OBJECTIVES: In gastrointestinal stromal tumors (GIST), malignancy potential is determined by the prognostic disease risk stratification based on mitosis, tumor size, and location. Phosphohistone H3 (PHH3) is an immunohistochemical marker showing mitotic activity in cells. In this study, we aimed to evaluate mitosis in GIST with PHH3, compare the results with hematoxylin and eosin (HE) stained slides, and examine its relationship with other prognostic data. METHODS: Clinicopathological findings and survival were determined in GIST cases diagnosed between 2006 and 2017. The prognostic risk score was calculated according HE- and PHH3-based mitosis. The cases were classified as Group I: HE + and PHH3 + and Group II: HE + and PHH3–. They were also grouped as those diagnosed before and after 2012 and the staining results of HE and PHH3 were re-analyzed. RESULTS: Ninety-eight cases were included in the study. Mitosis was detected with both HE and PHH3 in 63.3% of the cases (62/98 cases) (Group I) while in 36.7% of cases, it was detected with HE but not with PHH3 (Group II).
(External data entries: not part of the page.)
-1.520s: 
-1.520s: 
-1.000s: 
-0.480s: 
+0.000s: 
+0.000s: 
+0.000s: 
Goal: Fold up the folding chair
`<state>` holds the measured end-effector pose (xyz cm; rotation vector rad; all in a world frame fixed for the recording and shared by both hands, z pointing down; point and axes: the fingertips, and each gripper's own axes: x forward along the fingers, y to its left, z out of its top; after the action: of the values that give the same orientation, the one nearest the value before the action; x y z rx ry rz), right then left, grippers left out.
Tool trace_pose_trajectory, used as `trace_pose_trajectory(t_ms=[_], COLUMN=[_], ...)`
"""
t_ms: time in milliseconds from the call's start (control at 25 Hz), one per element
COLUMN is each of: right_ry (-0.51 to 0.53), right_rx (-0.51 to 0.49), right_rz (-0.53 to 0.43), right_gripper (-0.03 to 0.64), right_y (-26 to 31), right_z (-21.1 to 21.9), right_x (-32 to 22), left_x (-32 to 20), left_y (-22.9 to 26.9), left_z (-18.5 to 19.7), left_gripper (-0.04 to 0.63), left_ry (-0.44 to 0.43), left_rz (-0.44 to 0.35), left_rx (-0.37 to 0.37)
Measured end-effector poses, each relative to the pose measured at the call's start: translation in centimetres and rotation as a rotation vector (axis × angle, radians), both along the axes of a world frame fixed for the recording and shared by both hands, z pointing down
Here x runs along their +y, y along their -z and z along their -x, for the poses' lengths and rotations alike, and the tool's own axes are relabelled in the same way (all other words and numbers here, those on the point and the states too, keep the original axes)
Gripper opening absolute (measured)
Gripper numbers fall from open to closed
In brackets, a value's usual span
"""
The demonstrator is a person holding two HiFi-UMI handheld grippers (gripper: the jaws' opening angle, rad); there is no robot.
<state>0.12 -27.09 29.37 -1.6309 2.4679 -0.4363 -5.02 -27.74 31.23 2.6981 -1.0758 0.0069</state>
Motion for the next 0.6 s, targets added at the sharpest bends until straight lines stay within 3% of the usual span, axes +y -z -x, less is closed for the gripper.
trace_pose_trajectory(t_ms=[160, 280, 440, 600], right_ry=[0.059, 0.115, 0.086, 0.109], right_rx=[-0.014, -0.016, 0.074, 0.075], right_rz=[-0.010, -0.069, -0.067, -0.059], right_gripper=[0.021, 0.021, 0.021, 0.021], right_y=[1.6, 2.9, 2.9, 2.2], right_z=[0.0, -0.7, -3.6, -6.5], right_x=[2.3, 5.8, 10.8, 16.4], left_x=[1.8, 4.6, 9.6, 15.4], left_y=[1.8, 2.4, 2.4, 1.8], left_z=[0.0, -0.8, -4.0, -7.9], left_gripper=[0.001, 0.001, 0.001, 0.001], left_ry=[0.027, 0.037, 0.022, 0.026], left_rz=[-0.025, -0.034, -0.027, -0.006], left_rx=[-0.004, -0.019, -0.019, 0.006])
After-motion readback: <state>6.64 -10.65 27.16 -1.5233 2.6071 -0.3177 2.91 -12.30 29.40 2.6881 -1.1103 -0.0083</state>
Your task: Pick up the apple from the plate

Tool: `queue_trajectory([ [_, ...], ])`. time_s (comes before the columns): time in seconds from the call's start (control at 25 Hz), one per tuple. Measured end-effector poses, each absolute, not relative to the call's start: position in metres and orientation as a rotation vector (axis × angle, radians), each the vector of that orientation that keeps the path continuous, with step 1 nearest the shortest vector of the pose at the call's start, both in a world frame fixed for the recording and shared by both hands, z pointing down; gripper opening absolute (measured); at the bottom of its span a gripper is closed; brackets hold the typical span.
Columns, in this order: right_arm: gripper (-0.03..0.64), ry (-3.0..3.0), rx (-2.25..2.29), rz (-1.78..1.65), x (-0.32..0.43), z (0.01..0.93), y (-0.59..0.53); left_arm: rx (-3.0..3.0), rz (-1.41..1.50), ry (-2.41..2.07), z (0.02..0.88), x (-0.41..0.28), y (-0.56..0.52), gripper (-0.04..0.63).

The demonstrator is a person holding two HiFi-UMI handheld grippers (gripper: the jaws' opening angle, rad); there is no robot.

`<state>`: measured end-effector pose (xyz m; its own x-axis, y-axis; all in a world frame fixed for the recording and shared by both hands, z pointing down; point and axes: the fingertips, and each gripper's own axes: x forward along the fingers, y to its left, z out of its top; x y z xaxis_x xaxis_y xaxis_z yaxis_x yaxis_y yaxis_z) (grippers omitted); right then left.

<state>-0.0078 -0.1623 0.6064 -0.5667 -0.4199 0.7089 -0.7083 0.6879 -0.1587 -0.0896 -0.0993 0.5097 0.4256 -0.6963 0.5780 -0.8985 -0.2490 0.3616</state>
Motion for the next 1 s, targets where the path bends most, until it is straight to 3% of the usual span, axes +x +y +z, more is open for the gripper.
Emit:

In only two cases, the risk score changed with PHH3 (very low → intermedier grade). The ratio of HE + and PHH3 + cases in 2012 and after was significantly higher than HE + and PHH3 – cases. A statistically significant relation was found between HE- and PHH3-based risk scores (p<0.05). There was a significant difference between HE-based risk score groups in terms of survival (p<0.05), while no difference was observed between the PHH3-based risk score groups (p>0.05). CONCLUSION: In GIST cases, PHH3 can be used to determine mitosis in more recent blocks, taking into account the technical conditions of the laboratory, but it does not seem to be superior to mitosis detected by HE. Research should continue on new survival determinants for GIST.